NetHack Development Team Polls Community For Advice On Unicode

← Back to Stories (view on slashdot.org)

NetHack Development Team Polls Community For Advice On Unicode

Posted by timothy on Sunday January 11, 2015 @04:10AM from the pressing-issues dept.

An anonymous reader writes After years of relative silence, the development team behind the classic roguelike game NetHack has posteda question: going forward, what internal representation should the NetHack core use for Unicode characters? UTF8? UTF32? Something else? (See also: NH4 blog, reddit. Also, yes, I have verified that the question authentically comes from the NetHack dev team.)

3 of 165 comments (clear)

Min score:

Reason:

Sort:

The answer is... by Anonymous Coward · 2015-01-11 04:13 · Score: 5, Insightful

utf-8
UTF-8 by Ark42 · 2015-01-11 04:39 · Score: 4, Insightful

The answer is UTF-8. It's pretty much going to be the de-facto character set now. It has backwards compatibility with ASCII, and can easily be extended in the future to support possible U+200000 - U+7FFFFFFF codepoints, as the original UTF-8 specification used to include that anyway.
Any important point is to not mess things up and end up with CESU-8 like MySQL did. There are completely valid 4-byte UTF-8 characters, so don't think of it as some special alternate UTF-8 by artificially capping UTF-8 at a max of 3 bytes per character.

--
Morphing Software
Go with the majority by namgge · 2015-01-11 04:54 · Score: 4, Insightful

In my experience, if you are upgrading legacy code that assumed straightforward ascii then utf8 is the
way to go.
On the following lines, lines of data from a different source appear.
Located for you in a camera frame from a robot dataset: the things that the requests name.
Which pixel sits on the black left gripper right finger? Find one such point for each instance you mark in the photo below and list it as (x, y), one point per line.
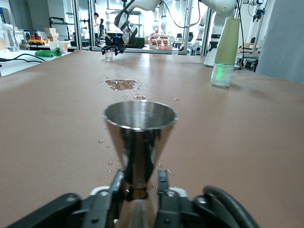
(173, 211)

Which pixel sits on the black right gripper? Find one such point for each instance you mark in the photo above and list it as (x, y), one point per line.
(115, 41)

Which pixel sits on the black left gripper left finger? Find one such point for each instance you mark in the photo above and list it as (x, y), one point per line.
(99, 209)

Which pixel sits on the small clear glass cup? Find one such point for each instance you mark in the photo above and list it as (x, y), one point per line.
(109, 55)

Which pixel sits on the steel double cone jigger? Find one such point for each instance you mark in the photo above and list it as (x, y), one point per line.
(140, 142)

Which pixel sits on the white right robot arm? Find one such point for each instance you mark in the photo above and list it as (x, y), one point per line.
(218, 9)

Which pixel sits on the white paper cup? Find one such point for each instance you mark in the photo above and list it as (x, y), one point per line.
(63, 47)

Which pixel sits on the spilled liquid puddle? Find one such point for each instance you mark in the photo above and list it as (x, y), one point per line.
(121, 85)

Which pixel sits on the tray of toy burgers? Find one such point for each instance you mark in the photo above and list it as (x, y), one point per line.
(161, 42)

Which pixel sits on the cardboard box stack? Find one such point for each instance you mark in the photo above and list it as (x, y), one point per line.
(51, 34)

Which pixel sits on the green cloth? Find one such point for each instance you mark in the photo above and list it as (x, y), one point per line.
(47, 53)

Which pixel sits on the yellow toy truck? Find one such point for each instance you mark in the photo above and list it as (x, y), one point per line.
(36, 41)

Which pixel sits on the brown table mat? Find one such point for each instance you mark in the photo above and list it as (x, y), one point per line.
(237, 142)

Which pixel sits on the green capped clear bottle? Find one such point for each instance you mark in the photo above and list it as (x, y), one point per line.
(225, 47)

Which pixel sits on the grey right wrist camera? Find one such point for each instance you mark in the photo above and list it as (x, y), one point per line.
(115, 33)

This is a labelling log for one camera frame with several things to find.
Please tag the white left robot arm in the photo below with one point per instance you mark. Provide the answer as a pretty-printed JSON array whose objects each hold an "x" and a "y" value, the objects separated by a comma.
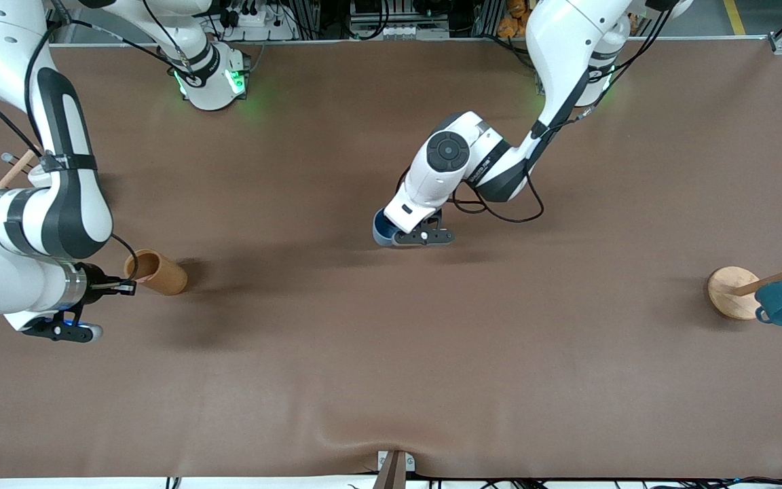
[{"x": 561, "y": 41}]

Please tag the wooden mug tree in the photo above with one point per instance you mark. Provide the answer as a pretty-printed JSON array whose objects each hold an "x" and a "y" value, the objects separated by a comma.
[{"x": 730, "y": 292}]

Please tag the orange bread pile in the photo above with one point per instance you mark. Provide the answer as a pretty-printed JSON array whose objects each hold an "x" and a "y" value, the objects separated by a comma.
[{"x": 512, "y": 20}]

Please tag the white power strip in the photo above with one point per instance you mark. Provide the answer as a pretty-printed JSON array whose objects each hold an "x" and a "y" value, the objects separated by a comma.
[{"x": 252, "y": 17}]

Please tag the blue cup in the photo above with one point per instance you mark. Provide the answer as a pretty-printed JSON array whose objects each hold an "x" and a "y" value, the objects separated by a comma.
[{"x": 383, "y": 231}]

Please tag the brown cylindrical cup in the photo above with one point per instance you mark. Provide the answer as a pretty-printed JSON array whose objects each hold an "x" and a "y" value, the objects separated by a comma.
[{"x": 163, "y": 275}]

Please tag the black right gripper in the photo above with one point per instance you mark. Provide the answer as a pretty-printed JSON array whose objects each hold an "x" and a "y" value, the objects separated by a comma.
[{"x": 97, "y": 280}]

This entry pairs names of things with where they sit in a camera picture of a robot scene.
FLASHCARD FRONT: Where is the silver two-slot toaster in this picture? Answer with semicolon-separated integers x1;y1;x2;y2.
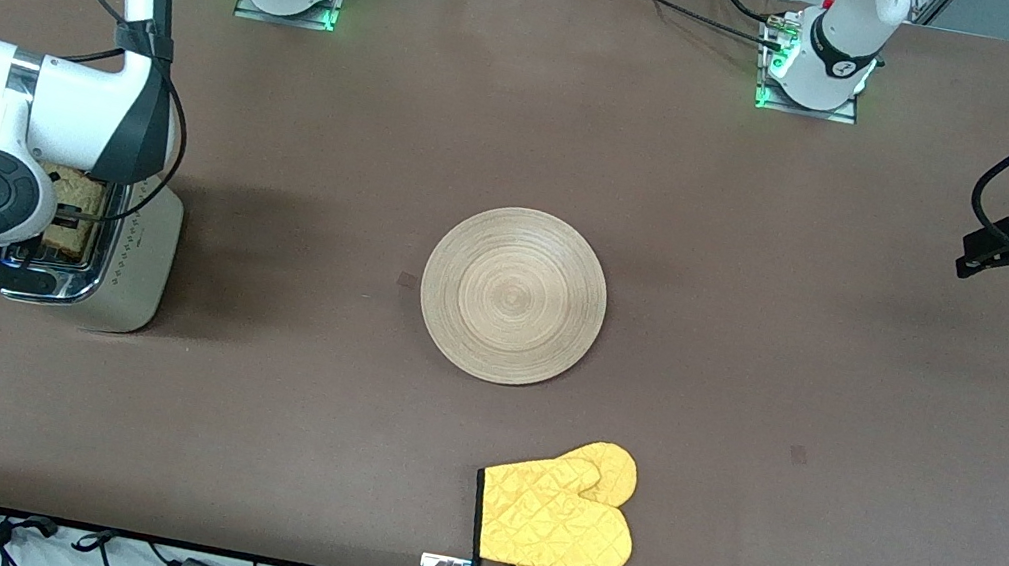
0;144;192;343

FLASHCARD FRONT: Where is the black cable lying on table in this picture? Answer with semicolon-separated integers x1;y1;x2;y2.
547;0;798;56

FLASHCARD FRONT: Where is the round light wooden plate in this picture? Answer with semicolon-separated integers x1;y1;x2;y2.
408;194;620;400

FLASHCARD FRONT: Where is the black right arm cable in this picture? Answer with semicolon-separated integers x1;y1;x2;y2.
42;0;210;231

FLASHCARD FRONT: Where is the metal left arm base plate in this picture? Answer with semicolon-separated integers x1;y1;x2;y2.
753;6;876;127

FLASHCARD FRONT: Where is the slice of brown-crust bread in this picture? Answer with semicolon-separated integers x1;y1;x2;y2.
26;160;115;265

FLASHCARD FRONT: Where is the yellow quilted oven mitt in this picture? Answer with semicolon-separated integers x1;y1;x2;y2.
463;423;649;566

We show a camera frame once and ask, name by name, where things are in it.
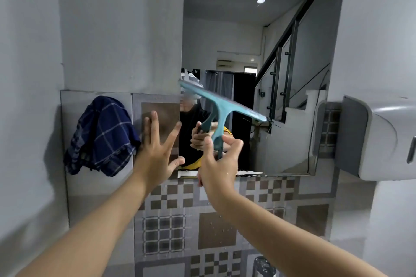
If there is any person's left hand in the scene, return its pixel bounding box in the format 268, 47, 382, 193
132, 110, 185, 187

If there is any person's right hand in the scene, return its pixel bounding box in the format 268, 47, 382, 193
197, 134, 244, 209

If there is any blue plaid cloth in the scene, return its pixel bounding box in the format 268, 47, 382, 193
63, 95, 141, 177

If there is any teal squeegee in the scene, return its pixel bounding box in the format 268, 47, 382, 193
178, 78, 269, 161

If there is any person's left forearm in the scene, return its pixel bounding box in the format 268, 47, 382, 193
16, 173, 150, 277

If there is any person's right forearm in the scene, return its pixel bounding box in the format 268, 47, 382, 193
211, 194, 387, 277

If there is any white paper towel dispenser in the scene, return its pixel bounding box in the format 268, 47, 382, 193
335, 94, 416, 182

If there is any chrome faucet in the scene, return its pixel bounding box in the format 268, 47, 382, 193
252, 255, 277, 277

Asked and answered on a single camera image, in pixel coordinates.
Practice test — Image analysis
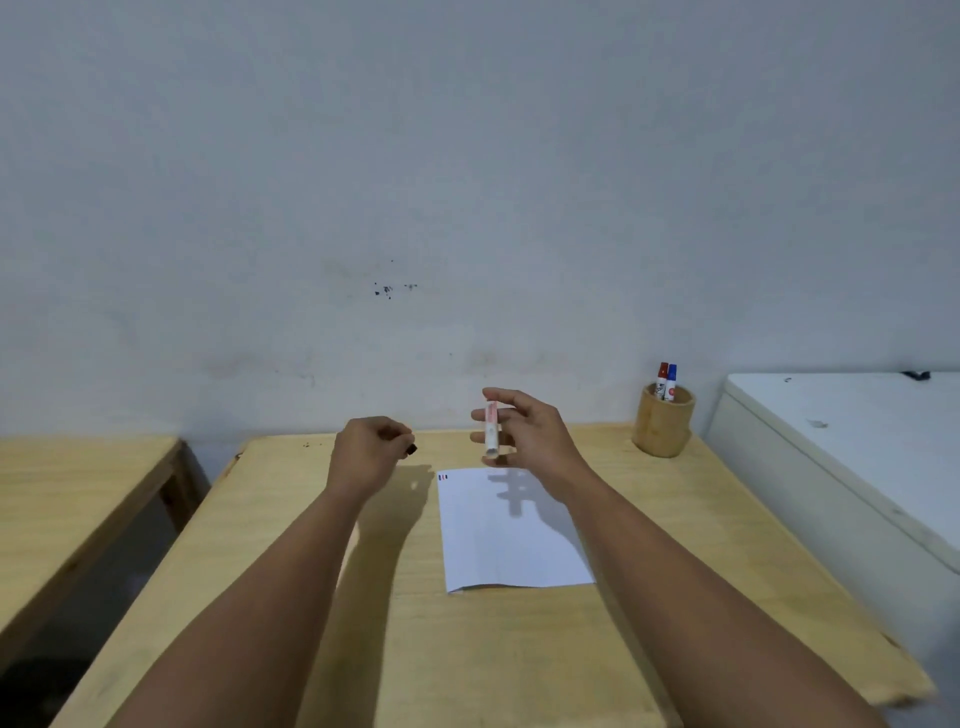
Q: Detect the person's left hand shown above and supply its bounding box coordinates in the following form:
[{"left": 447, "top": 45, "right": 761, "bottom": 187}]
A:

It was invented for the purpose by someone very smart (Ken Thompson). If there were a 'Neatest Hacks of All Time' competition utf8 would be my nomination.
The only real issues I've encountered are the usual ones of comparisons between equivalent characters and defining collating order. These stop being a problem (or more precisely 'your' problem) once you abandon the idea of rolling your own and use a decent utf8 string library.